EXERCISE BRIEF: If a line includes "aluminium", copy it out of the entries.

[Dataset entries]
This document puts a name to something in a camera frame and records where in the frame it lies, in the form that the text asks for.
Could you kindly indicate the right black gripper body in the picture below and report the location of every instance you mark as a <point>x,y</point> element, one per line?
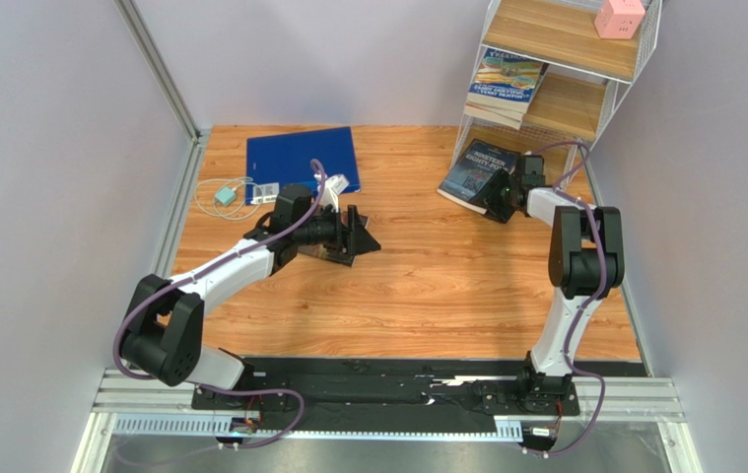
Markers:
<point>490,196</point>

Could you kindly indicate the teal charger with white cable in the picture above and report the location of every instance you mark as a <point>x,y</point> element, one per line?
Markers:
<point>225,195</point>

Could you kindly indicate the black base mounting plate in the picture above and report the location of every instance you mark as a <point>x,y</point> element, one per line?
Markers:
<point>394,396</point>

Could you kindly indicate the blue 91-Storey Treehouse book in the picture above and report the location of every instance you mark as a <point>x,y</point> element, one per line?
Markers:
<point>506,75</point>

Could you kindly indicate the orange 78-Storey Treehouse book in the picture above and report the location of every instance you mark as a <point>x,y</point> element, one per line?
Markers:
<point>507,118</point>

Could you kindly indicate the white wire wooden shelf rack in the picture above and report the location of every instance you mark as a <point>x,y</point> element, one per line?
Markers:
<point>588,78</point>

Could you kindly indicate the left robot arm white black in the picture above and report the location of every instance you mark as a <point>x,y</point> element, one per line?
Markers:
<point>161,334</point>

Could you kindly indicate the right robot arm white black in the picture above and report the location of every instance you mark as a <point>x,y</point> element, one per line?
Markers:
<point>585,262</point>

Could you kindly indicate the Three Days To See book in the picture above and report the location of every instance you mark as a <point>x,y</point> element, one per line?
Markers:
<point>319,251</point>

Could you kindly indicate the blue file folder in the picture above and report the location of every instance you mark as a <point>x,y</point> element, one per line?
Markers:
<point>273,162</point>

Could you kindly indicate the Nineteen Eighty-Four book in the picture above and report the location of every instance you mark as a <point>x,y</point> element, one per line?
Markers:
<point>472,171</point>

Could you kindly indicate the pink cube power socket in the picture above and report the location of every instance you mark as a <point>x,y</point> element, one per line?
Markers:
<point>619,19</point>

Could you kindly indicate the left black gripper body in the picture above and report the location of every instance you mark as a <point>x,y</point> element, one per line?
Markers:
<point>327,231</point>

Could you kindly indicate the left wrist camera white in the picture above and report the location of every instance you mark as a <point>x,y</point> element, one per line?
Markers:
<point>330,190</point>

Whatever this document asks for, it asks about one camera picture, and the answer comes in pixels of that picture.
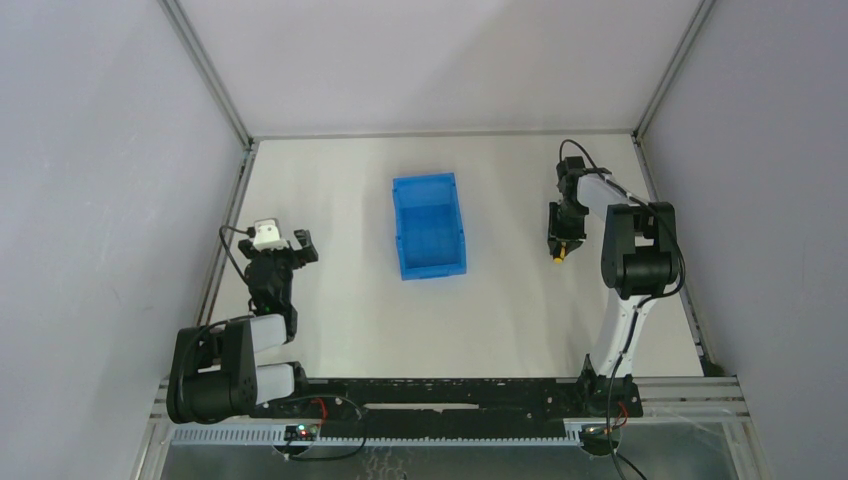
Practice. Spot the black yellow screwdriver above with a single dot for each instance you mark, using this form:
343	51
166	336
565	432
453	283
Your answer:
560	253

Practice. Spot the right circuit board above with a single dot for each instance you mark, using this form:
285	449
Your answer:
595	441

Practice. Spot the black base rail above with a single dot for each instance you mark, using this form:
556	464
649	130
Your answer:
476	408

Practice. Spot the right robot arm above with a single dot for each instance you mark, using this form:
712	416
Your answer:
640	263

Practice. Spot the circuit board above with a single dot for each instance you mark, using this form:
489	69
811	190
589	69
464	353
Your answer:
301	433
595	441

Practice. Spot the blue plastic bin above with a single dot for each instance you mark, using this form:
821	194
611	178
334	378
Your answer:
430	236

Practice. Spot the aluminium frame profile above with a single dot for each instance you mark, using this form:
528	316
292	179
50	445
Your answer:
191	41

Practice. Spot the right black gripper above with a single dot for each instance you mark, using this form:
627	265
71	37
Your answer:
559	231

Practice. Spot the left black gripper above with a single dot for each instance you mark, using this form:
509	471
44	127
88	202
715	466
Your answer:
275	252

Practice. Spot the white cable duct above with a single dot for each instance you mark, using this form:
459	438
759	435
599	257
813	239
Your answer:
281	434

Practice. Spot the left circuit board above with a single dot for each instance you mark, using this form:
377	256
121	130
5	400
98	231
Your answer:
301	433

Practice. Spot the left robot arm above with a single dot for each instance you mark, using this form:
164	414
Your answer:
215	372

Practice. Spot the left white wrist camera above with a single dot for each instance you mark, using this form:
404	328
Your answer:
268	236

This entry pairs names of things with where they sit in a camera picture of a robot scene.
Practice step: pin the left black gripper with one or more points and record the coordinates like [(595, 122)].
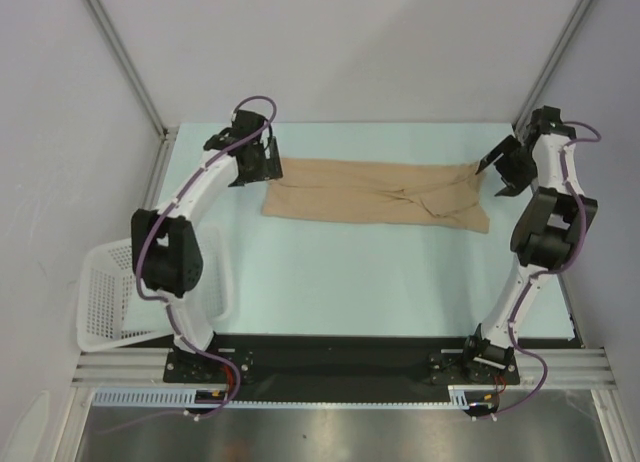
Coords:
[(267, 166)]

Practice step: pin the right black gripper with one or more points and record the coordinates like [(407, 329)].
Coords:
[(512, 164)]

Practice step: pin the beige t shirt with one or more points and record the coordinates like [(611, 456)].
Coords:
[(357, 192)]

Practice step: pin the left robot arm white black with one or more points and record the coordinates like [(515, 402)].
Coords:
[(167, 260)]

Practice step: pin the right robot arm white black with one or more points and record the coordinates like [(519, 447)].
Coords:
[(549, 235)]

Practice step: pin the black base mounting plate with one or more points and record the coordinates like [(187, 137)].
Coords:
[(251, 360)]

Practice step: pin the white perforated plastic basket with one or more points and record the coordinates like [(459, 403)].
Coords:
[(110, 313)]

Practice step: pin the right aluminium frame post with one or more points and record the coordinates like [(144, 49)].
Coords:
[(576, 18)]

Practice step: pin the aluminium frame post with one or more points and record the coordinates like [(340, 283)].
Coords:
[(117, 48), (576, 18)]

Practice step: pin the left aluminium frame post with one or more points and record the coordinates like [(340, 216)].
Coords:
[(117, 48)]

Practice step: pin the aluminium front rail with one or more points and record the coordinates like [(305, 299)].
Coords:
[(574, 369)]

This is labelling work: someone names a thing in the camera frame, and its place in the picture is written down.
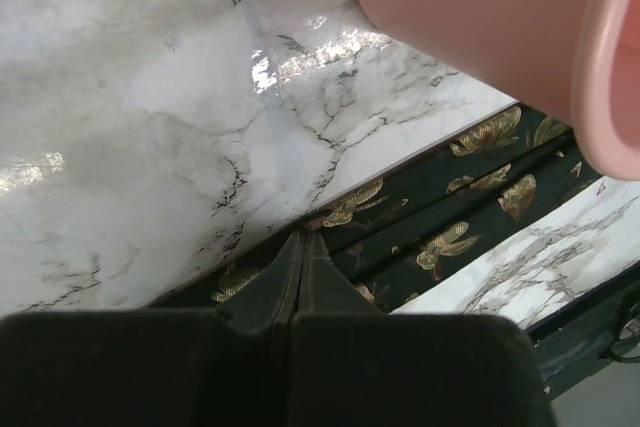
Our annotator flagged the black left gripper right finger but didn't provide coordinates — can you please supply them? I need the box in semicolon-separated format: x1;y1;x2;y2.
298;233;383;316

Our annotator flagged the pink divided organizer box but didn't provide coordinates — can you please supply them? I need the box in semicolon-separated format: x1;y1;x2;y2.
358;0;639;180

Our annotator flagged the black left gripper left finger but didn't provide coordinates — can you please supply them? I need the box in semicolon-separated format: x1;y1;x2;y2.
214;232;305;337

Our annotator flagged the black gold floral tie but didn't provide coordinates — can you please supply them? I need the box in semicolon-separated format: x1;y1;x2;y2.
159;104;599;312

THE ANSWER:
Practice. Spot the aluminium frame profile above with a single dot for each instance you mark, using this form:
Practice step: pin the right aluminium frame post with one or more points and record the coordinates like [(144, 49)].
Practice step: pin the aluminium frame post with one or more points and record the coordinates like [(340, 283)].
Practice step: pin the left aluminium frame post with one or more points and record the coordinates like [(340, 216)].
Practice step: pin the aluminium front rail with one or more points and record the coordinates like [(305, 299)].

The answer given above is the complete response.